● ABOUT THIS EXERCISE:
Please reproduce the listing below exactly, leaving out every picture.
# # # # # # #
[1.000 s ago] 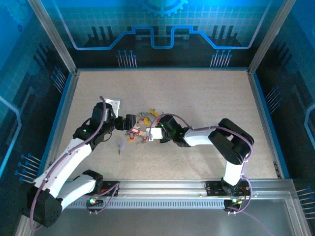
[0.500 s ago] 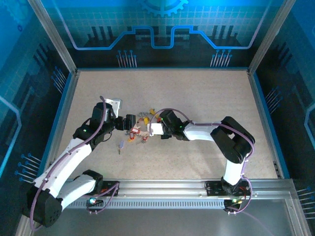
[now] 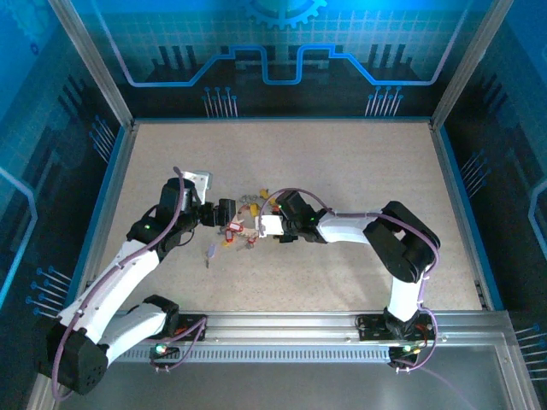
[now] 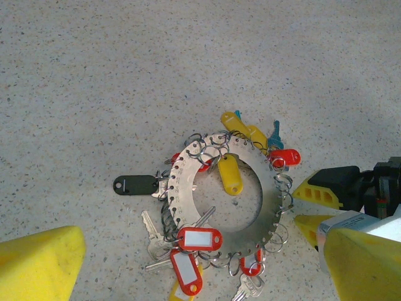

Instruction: Put the keys on the keyring

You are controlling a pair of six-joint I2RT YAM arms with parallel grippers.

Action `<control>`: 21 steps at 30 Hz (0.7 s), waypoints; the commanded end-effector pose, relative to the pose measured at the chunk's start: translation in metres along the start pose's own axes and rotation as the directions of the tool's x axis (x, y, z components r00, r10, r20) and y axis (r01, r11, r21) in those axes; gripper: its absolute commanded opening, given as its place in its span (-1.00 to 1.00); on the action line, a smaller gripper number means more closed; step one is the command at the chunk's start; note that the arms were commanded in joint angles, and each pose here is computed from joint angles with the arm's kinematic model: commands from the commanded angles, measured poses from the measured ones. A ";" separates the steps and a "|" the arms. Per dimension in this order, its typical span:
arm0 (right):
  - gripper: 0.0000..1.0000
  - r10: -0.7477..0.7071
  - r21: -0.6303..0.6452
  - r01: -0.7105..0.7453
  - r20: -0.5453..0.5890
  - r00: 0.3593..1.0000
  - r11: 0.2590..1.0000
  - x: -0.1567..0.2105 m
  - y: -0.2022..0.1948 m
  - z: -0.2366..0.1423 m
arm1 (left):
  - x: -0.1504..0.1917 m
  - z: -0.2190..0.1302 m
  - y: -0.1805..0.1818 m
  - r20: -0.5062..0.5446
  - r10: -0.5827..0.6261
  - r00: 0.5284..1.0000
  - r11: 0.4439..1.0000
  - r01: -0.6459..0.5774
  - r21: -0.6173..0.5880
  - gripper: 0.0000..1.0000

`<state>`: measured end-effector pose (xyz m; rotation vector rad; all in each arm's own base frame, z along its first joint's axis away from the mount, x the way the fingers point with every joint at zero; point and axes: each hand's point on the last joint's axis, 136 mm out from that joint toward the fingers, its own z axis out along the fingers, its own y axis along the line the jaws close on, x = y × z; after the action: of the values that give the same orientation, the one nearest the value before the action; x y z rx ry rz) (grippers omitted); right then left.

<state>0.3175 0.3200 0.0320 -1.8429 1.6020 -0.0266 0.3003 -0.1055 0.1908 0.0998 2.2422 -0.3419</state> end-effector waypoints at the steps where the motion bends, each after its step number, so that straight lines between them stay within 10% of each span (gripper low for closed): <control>1: -0.28 0.016 -0.036 -0.015 0.028 0.999 0.999 -0.010 0.000 0.002 | -0.008 -0.005 0.000 0.015 -0.009 1.000 1.000 0.009 -0.001 0.98; 21: -0.57 0.012 -0.147 -0.021 -0.063 0.998 0.989 0.003 0.008 0.013 | -0.012 -0.008 0.004 0.046 -0.014 0.999 1.000 0.015 -0.020 0.98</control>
<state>0.3213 0.3274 0.0233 -1.9214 1.6693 0.0087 0.3003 -0.1039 0.1932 0.0942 2.2331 -0.3346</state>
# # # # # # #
● RESPONSE AREA:
[1.000 s ago] 
[0.500 s ago] 
[now] 
[now] 

Instruction: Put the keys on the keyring

You are controlling a pair of six-joint I2RT YAM arms with parallel grippers.

Action `<control>`: 21 steps at 30 Hz (0.7 s), waypoints; the commanded end-effector pose, relative to the pose measured at the chunk's start: translation in metres along the start pose's own axes and rotation as the directions of the tool's x axis (x, y, z components r00, r10, r20) and y axis (r01, r11, r21) in those axes; gripper: its absolute commanded opening, given as its place in its span (-1.00 to 1.00); on the action line, a smaller gripper number means more closed; step one is the command at the chunk's start; note that the arms were commanded in joint angles, and each pose here is computed from joint angles with the arm's kinematic model: commands from the commanded angles, measured poses from the measured ones. A ";" separates the steps and a "|" the arms. Per dimension in this order, its typical span:
arm0 (right):
  - gripper: 0.0000..1.0000
  - r10: -0.7477..0.7071
  - r21: -0.6303..0.6452
  - r01: -0.7105..0.7453
  - r20: -0.5453..0.5890
  - r00: 0.3593..1.0000
  - r11: 0.2590..1.0000
  - x: -0.1567..0.2105 m
  - y: -0.2022..0.1948 m
  - z: -0.2366..0.1423 m
arm1 (left):
  - x: -0.1504..0.1917 m
  - z: -0.2190..0.1302 m
  - y: -0.1805..0.1818 m
  - r20: -0.5062..0.5446
  - r10: -0.5827..0.6261
  - r00: 0.5284..1.0000
  - r11: 0.4439..1.0000
  - r01: -0.6459..0.5774
  - r21: -0.6173..0.5880
  - gripper: 0.0000..1.0000

`<state>`: measured end-effector pose (xyz m; rotation vector rad; all in each arm's own base frame, z along its first joint's axis away from the mount, x the way the fingers point with every joint at zero; point and axes: each hand's point on the last joint's axis, 136 mm out from that joint toward the fingers, its own z axis out along the fingers, its own y axis along the line the jaws close on, x = y × z; after the action: of the values that give the same orientation, the one nearest the value before the action; x y z rx ry rz) (grippers omitted); right then left.

<state>0.3175 0.3200 0.0320 -1.8429 1.6020 -0.0266 0.3003 -0.1055 0.1908 0.0998 2.2422 -0.3419</state> end-effector waypoints at the steps where the motion bends, each after its step number, so that straight lines between them stay within 10% of each span (gripper low for closed): <control>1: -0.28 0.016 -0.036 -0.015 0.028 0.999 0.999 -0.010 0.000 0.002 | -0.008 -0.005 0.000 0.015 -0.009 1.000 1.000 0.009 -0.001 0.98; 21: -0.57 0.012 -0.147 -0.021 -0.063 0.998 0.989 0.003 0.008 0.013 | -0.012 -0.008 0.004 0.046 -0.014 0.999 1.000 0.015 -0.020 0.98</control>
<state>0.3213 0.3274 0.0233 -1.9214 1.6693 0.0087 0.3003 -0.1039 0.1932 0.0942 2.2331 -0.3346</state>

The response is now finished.